The target population is the numerator (cases) and denominator (population sample meeting specified criteria) of the measure.
The Usability and Use criteria examine the extent to which potential audiences (e.g., consumers, purchasers, providers, policymakers) are using or could use performance results for both accountability and performance improvement to achieve the goal of high-quality, efficient healthcare for individuals or populations. Source: National Quality Forum. (2018). Measure Evaluation Criteria and Guidance for Evaluating Measures for Endorsement document.
The National Quality Forum validity criterion tests whether measure specifications are consistent with the measure intent and captures the most inclusive target population. There are two main types of validity, measure validity and data element validity. Measure validity is when the measure accurately represents the concept being evaluated and achieves the purpose for which it is intended (to measure quality). Data element validity is the extent to which the information represented by the data element or code.

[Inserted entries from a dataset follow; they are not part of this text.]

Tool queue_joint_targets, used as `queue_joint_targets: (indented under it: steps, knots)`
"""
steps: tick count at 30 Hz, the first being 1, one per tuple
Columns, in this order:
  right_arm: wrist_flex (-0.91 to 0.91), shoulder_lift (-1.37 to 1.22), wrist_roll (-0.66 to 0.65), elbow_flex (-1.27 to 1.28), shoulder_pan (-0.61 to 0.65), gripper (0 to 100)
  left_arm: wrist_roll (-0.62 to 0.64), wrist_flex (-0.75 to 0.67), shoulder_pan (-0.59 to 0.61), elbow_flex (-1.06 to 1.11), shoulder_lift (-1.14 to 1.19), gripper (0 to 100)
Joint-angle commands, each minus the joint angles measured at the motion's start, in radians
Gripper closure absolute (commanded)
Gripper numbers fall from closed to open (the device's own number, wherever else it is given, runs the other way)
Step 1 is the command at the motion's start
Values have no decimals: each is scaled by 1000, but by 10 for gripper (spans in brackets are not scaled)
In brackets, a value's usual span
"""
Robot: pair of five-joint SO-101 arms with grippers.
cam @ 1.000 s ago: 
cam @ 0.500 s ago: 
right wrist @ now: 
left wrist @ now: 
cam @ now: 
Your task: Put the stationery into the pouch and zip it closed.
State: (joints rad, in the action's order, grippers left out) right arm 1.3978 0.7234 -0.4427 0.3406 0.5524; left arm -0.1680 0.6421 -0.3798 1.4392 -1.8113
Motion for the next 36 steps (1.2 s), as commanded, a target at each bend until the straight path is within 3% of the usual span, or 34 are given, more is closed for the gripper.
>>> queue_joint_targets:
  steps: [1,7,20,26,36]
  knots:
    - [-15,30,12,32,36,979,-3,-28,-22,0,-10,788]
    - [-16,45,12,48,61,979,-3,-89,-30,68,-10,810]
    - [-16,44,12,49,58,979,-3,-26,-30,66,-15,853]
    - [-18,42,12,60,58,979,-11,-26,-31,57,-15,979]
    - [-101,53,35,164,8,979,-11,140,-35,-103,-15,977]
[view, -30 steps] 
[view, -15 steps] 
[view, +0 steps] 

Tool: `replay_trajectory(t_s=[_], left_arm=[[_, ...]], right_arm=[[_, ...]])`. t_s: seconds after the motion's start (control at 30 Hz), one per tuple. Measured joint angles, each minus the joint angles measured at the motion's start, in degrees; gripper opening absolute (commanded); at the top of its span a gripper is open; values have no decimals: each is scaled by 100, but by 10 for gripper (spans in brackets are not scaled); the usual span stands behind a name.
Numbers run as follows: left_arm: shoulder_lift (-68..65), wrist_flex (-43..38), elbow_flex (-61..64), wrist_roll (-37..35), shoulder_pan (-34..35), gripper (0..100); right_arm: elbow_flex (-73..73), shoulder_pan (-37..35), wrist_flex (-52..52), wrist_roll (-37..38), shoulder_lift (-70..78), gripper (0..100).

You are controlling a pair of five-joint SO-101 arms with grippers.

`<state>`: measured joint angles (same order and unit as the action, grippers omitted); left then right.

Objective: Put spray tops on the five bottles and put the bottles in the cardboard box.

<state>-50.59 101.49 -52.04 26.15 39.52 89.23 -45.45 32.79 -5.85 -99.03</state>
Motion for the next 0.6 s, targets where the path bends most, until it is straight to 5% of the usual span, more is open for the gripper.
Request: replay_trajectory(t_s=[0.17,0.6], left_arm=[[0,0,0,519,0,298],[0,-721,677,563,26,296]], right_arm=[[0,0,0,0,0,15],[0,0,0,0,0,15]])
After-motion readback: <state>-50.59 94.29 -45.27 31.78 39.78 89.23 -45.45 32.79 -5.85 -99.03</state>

See measure validity and data element validity.
A value set is a list of specific values, terms, and their codes, used to describe clinical and administrative concepts in the quality measures. Value sets provide groupings of unique values along with a standard description or definition from one or more standard vocabularies used to describe the same clinical concept, e.g., diabetes, clinical visit, demographics, within quality measures.
The Virtual Medical Record (vMR) is a data model for representing the data that are analyzed and/or produced by clinical decision support (CDS) engines.